All right. But I said Semirings can be defined on natural numbers. That looks exactly like you'd expect:
<code>instance Semiring Int where
zero = 0
one = 1
add = (+)
mul = (*)
</code>
Yeah, zero is, um, zero. The number. There are no surprises here. So what happens when we ask:
<code>> acceptw (rigged evencs) "acc" :: Int
1</code>
"1?" What does "1?" mean. It means that our example above has exactly one parse tree. The number of different ways our regular expression above can handle this is: one. "aaa" gets you zero. And a string of twelve letters takes several minutes on my laptop due to that crazy explosion of possibilities to check I discussed in the previous post.
So is there a way to show this working? Well, sure. What would the regular expression (a|a*)
do when handed the string "a"
?
<code>> let as = Alt (Sym 'a') (Rep (Sym 'a'))
> acceptw (rigged as) "a" :: Int
2</code>
Two? Yes: both the left and the right alternatives returned their semiring one
value, and the alternative add
ed them together. Two.
<code>> acceptw (rigged as) "aa" :: Int
1</code>
One? Yes: Only the repetition returned anything, and it consumed the whole string. There was only one parse tree returned to be summed up.
<code>> let bs = Alt (Sym 'b') (Rep (Sym 'b'))
> acceptw (rigged (Seq as bs)) "ab" :: Int
4</code>
Four? Two for recognizing the a
, and two for recognizing the b
, and then the sequencing sumr
summed those values together to give us four.
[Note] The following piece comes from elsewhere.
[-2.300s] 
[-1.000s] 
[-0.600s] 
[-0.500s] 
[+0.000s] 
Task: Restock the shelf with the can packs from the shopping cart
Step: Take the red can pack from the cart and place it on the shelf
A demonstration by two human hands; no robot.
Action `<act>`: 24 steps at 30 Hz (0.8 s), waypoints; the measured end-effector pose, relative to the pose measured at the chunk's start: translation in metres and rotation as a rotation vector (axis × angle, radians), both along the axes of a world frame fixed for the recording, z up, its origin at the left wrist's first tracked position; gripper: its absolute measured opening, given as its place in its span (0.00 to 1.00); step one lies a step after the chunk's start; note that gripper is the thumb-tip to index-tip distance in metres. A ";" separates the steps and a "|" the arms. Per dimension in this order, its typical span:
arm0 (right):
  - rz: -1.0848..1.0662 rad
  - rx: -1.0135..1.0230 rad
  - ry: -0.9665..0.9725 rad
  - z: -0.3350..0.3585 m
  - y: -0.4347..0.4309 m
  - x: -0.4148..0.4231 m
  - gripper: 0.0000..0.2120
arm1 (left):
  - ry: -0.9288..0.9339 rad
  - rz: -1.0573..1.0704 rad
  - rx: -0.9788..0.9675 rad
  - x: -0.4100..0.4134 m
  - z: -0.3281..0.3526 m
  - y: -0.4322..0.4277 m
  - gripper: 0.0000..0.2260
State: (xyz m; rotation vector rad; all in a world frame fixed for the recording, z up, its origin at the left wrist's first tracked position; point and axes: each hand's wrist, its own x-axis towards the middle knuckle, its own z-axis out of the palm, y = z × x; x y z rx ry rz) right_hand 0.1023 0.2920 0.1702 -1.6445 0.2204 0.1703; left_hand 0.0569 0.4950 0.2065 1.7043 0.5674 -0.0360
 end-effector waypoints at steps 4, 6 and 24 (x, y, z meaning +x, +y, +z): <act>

And that's where I am in the paper. I've gotten this to work. Here's where things get interesting:
* The third part of the paper discusses reducing that explosion-of-nodes issue by using [Glushkov's Construction](https://en.wikipedia.org/wiki/Glushkov%27s_construction_algorithm) to generate an efficient directed finite automata. I want to use Brzozowski's algorithm instead, so this'll be interesting.
* The semiring construction here returns parse trees and does analysis on them on a symbol-by-symbol level; this is different from Might's use of a new regular expression type that acts as a parser-combinator, taking the parse tree and returning something built out of it, performing Henglein's "catamorphism on parse trees"; Adams' version takes this further and does the catamorphism the moment parsing is done. What this means is that Might's & Adams's work allows us to insert transformations in the middle of the expression, much the same way a PEG might return something constructed and of a different type, rather than merely a subset of the data provided.
* Brzozowski's algorithm with Might's nullability operation can be made recursive; does that make the semiring construction invalid? (I don't think so, since the analysis is done after the recursion has be successfully traversed, but I'm not sure.)
* The semiring construction requires a whole parse tree, but Brzozowski's algorithm with Might's reduction node addition allows for the parser to return results _at any time_, yielding them, turning the parser into one of type `Parser Iterator s, Iterator r => s -> r`; in Rust terms, it takes an iterator as an input, and it return an iterator; every time you call `.next()` on it, it consumes as many symbols from `s` as necessary until a coherent element of type `r` can be returned, or it returns an error. Can _this_ technique be adapted to work in that environment?
I have two competing desires at this point: (1) Try to adapt the work they've done here to a Brzozowski implementation, or (2) try to implement the work they've done here in Rust. I haven't decided which yet.